Aumenta la percentuale di occupazione dei posti letto Covid nei reparti di area medica e in terapia intensiva. È quanto emerge dall'ultimo monitoraggio di ieri, lunedì 3 gennaio, effettuato da Agenas, l'Agenzia Nazionale per i Servizi Sanitari Regionali. Sale al 15% il tasso di occupazione delle terapie intensive al livello nazionale, +1% in un giorno. Su anche l'occupazione dei posti letto in area medica, ora al 19% (+1%) secondo i dati aggiornati a ieri sera. In questo momento mezza Italia è in zona gialla e ricordiamo che le percentuali di saturazione degli ospedali rappresentano uno dei parametri per il cambio di colore delle regioni.

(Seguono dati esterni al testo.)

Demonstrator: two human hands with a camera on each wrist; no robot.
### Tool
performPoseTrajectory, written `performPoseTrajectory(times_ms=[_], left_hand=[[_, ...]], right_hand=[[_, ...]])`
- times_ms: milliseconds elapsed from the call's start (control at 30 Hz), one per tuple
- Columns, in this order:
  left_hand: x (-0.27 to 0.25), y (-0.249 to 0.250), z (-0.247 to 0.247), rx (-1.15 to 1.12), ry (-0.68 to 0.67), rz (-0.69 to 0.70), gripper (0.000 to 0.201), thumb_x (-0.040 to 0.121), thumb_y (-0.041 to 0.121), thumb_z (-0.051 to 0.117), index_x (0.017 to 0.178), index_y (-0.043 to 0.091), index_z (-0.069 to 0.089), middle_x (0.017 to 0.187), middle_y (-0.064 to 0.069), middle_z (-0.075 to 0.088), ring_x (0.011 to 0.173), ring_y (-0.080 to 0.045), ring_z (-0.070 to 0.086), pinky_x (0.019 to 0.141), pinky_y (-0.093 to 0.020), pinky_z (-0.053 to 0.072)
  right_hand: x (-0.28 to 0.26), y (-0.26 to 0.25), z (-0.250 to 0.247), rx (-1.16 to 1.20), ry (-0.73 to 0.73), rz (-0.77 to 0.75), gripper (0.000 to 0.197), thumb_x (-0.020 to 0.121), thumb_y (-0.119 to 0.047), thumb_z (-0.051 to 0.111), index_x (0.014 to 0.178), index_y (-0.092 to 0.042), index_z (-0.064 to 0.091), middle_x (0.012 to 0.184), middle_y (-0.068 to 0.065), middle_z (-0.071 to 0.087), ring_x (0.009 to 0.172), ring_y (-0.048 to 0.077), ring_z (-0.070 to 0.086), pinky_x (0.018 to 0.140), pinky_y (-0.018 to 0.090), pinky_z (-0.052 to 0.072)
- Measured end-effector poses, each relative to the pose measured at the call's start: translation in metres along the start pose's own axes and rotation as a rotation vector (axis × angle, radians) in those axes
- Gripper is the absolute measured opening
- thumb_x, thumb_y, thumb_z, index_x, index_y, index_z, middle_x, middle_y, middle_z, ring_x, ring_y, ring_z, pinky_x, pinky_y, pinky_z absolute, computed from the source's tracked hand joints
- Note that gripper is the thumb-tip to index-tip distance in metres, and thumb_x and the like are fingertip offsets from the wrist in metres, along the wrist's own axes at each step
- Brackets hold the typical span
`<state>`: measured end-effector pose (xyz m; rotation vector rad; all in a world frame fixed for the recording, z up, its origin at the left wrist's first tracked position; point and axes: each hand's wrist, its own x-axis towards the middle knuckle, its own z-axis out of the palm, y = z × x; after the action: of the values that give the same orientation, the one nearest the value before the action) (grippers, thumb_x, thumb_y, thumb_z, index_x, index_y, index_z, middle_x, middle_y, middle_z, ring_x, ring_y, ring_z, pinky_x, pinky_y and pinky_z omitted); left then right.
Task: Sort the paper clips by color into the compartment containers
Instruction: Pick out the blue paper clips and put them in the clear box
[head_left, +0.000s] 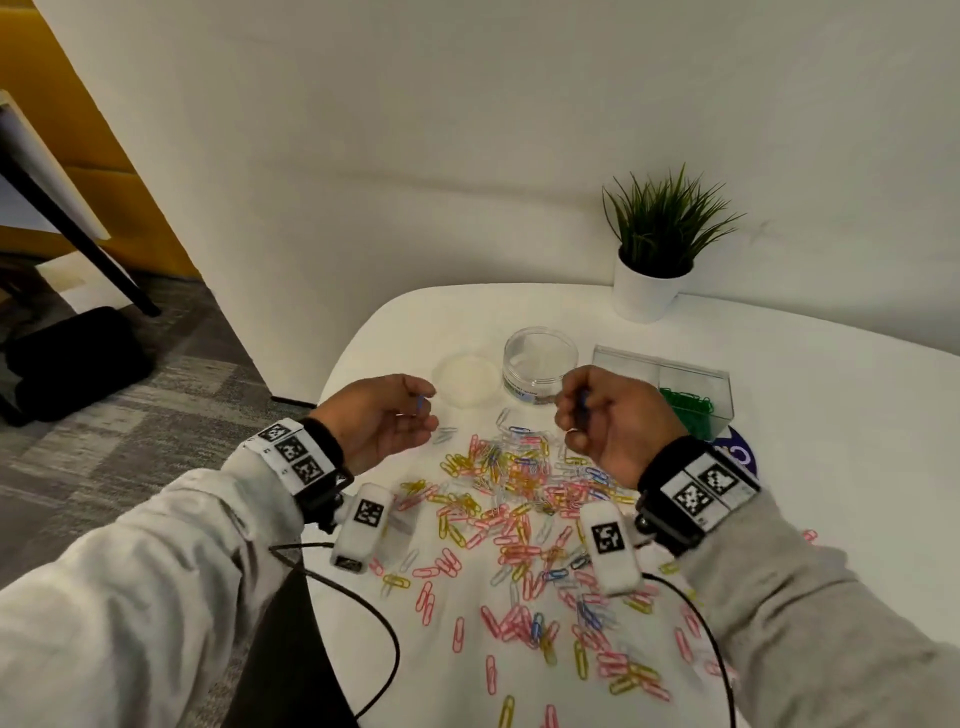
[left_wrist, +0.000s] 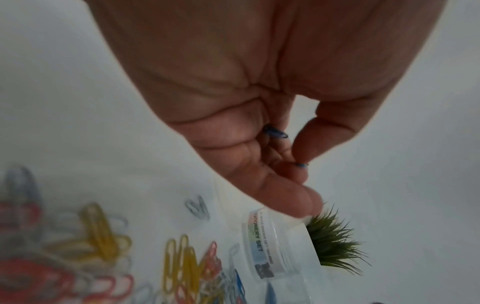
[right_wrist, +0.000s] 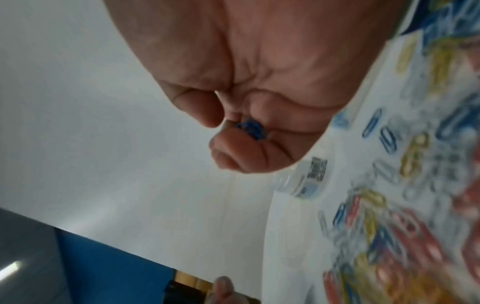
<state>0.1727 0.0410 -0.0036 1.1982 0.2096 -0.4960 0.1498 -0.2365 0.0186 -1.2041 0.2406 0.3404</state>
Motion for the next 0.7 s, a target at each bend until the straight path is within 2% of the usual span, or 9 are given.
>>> performPoseTrajectory(times_ms=[67, 133, 167, 200, 267, 300, 367, 467, 700], left_hand=[[0.004, -0.001, 0.012, 0.022, 0.017, -0.063, 0.023, 0.084, -0.003, 0.039, 0.085, 0.008, 0.059, 0.073, -0.007, 0.056, 0.062, -0.021, 0.062, 0.054, -0.026, 0.054], [0.01, -0.005, 0.025, 0.161, 0.023, -0.115, 0.023, 0.085, -0.002, 0.039, 0.08, 0.01, 0.057, 0.072, -0.007, 0.05, 0.055, -0.019, 0.052, 0.048, -0.022, 0.043], [0.012, -0.007, 0.033, 0.281, 0.013, -0.12, 0.02, 0.086, -0.002, 0.043, 0.08, 0.01, 0.058, 0.071, -0.006, 0.048, 0.054, -0.017, 0.046, 0.047, -0.022, 0.037], [0.015, -0.01, 0.039, 0.477, 0.005, -0.093, 0.016, 0.088, 0.001, 0.048, 0.081, 0.009, 0.061, 0.07, -0.004, 0.048, 0.054, -0.015, 0.043, 0.048, -0.022, 0.034], [0.022, -0.016, 0.051, 1.057, -0.019, 0.046, 0.009, 0.089, 0.015, 0.061, 0.089, 0.015, 0.07, 0.073, 0.005, 0.055, 0.059, -0.008, 0.047, 0.056, -0.024, 0.038], [0.023, -0.02, 0.056, 1.309, -0.024, 0.146, 0.01, 0.089, 0.021, 0.064, 0.092, 0.02, 0.073, 0.077, 0.012, 0.056, 0.065, -0.004, 0.049, 0.063, -0.022, 0.039], [0.025, -0.026, 0.063, 1.556, -0.013, 0.242, 0.013, 0.09, 0.027, 0.062, 0.095, 0.029, 0.073, 0.086, 0.016, 0.057, 0.08, -0.004, 0.054, 0.073, -0.02, 0.039], [0.027, -0.034, 0.062, 1.652, 0.043, 0.248, 0.012, 0.089, 0.034, 0.061, 0.094, 0.031, 0.072, 0.101, 0.009, 0.066, 0.097, -0.013, 0.06, 0.079, -0.024, 0.044], [0.026, -0.029, 0.057, 1.707, 0.025, 0.276, 0.016, 0.091, 0.028, 0.059, 0.1, 0.031, 0.072, 0.107, 0.008, 0.067, 0.092, -0.011, 0.057, 0.076, -0.022, 0.042]], right_hand=[[0.01, -0.004, -0.004, -0.2, 0.09, -0.038, 0.016, 0.083, -0.002, 0.042, 0.074, -0.01, 0.052, 0.066, 0.005, 0.043, 0.053, 0.016, 0.036, 0.045, 0.023, 0.024], [0.021, 0.002, -0.008, -0.748, 0.132, -0.135, 0.014, 0.091, -0.011, 0.053, 0.078, -0.013, 0.059, 0.07, -0.002, 0.052, 0.057, 0.014, 0.044, 0.049, 0.023, 0.031], [0.026, 0.008, -0.008, -1.06, 0.107, -0.19, 0.011, 0.093, -0.018, 0.056, 0.083, -0.016, 0.062, 0.078, -0.004, 0.058, 0.066, 0.014, 0.053, 0.055, 0.024, 0.037], [0.03, 0.017, -0.007, -1.298, 0.05, -0.235, 0.009, 0.093, -0.024, 0.057, 0.088, -0.021, 0.063, 0.087, -0.007, 0.061, 0.076, 0.014, 0.057, 0.062, 0.025, 0.04], [0.033, 0.03, -0.005, -1.547, -0.065, -0.254, 0.004, 0.092, -0.03, 0.058, 0.092, -0.028, 0.062, 0.097, -0.007, 0.063, 0.089, 0.015, 0.058, 0.073, 0.028, 0.043], [0.033, 0.035, -0.004, -1.583, -0.089, -0.257, 0.004, 0.091, -0.031, 0.06, 0.094, -0.029, 0.062, 0.101, -0.006, 0.064, 0.092, 0.016, 0.059, 0.076, 0.029, 0.044], [0.033, 0.038, -0.003, -1.587, -0.102, -0.275, 0.007, 0.089, -0.03, 0.062, 0.096, -0.032, 0.063, 0.107, -0.004, 0.064, 0.096, 0.018, 0.058, 0.079, 0.028, 0.044], [0.032, 0.038, 0.0, -1.61, -0.145, -0.28, 0.011, 0.089, -0.027, 0.063, 0.099, -0.028, 0.069, 0.108, -0.003, 0.064, 0.097, 0.017, 0.059, 0.078, 0.025, 0.041], [0.031, 0.036, -0.002, -1.625, -0.164, -0.199, 0.011, 0.089, -0.025, 0.06, 0.096, -0.023, 0.068, 0.103, -0.004, 0.065, 0.094, 0.016, 0.06, 0.076, 0.026, 0.044]])
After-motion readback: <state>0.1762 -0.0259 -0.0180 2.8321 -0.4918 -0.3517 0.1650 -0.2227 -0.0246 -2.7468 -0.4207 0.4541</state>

Sono 15 ad oggi le regioni con le rianimazioni sopra la prima soglia critica del 10%: Abruzzo e Umbria (12%), Sicilia (13%), Lombardia (14%), Emilia Romagna, Calabria e Toscana (15%), Friuli Venezia Giulia e Lazio (17%), Provincia di Bolzano, Piemonte e Veneto (18%), Liguria e Marche (21%), Provincia di Trento (24%). La Liguria è a forte rischio di passare in zona arancione avendo superato la soglia del 20% di terapie intensive ma essendo anche sul filo per i ricoveri ordinari. Questi sono al 30%, esattamente al limite della zona arancione.



Per quanto riguarda i posti in area medica di pazienti Covid con sintomi, gli ultimi dati parlano di un tasso di occupazione a livello nazionale del 19%. I dati sono in aumento in 17 regioni. Le situazioni più critiche e sopra la soglia del 15% si registrano nelle seguenti regioni: Valle d'Aosta (45%, con un balzo del +9%), Calabria (31%) e Liguria (30%). Poi c’è l’Abruzzo al +15%, la Campania al 18%, Emilia Romagna al 17%, Friuli Venezia Giulia (24%), Lazio (17%),Lombardia (21%), Provincia autonoma di Bolzano (17%), Piemonte (23%), Puglia (11%), Sardegna (11%), Sicilia (24%), Toscana (15%), Umbria (24%), Veneto (20%).